Work item — Each line of the data that includes the string "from" is to be copied out.

####################

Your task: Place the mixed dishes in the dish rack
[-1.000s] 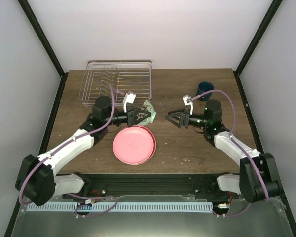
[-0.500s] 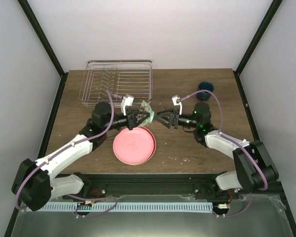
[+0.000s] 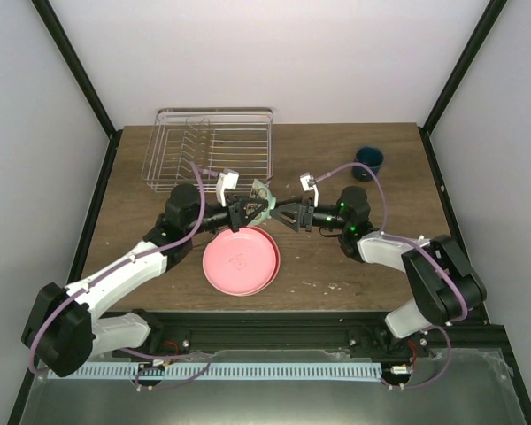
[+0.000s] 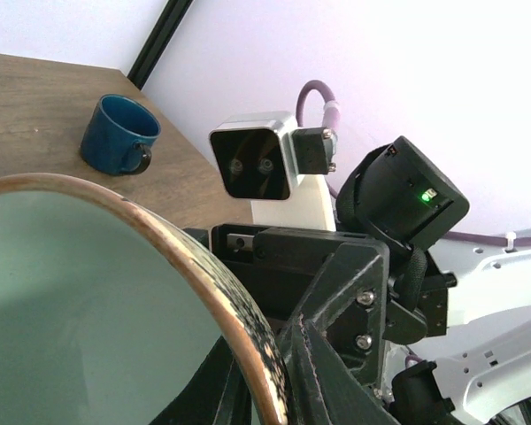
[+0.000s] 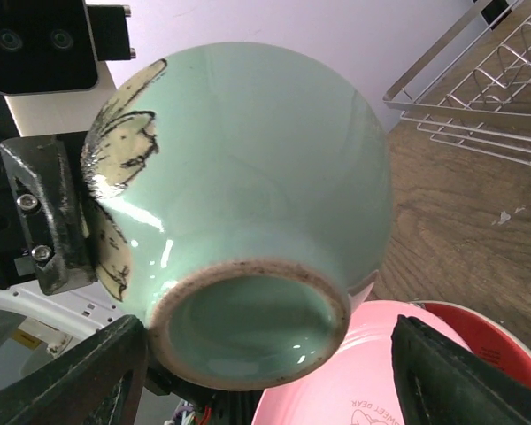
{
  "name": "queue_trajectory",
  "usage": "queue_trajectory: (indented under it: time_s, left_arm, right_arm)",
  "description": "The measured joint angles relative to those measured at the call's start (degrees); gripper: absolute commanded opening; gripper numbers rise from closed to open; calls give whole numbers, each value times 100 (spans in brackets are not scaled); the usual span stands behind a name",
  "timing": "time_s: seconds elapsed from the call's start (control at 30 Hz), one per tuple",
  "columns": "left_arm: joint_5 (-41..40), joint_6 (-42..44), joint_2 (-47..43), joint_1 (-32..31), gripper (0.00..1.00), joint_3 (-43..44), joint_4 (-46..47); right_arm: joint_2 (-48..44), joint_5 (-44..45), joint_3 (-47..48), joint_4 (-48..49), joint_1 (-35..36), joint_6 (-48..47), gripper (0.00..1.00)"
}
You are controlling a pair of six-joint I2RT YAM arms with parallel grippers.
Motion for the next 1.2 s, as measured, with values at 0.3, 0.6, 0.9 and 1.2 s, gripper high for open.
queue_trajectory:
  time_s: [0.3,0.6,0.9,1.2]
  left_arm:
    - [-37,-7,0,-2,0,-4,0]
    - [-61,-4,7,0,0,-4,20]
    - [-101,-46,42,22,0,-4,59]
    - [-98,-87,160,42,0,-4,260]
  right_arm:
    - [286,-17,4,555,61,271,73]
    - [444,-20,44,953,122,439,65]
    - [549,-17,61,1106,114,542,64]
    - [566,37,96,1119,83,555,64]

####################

Task response —
  "description": "The measured joint angles relative to those measured at the call's start (degrees); gripper: absolute commanded opening; gripper numbers rise from closed to open; calls give whole numbers, each value times 100 (spans in brackets are not scaled); the usual span stands behind a name",
  "timing": "time_s: seconds elapsed from the call's start (control at 30 Hz), one per tuple",

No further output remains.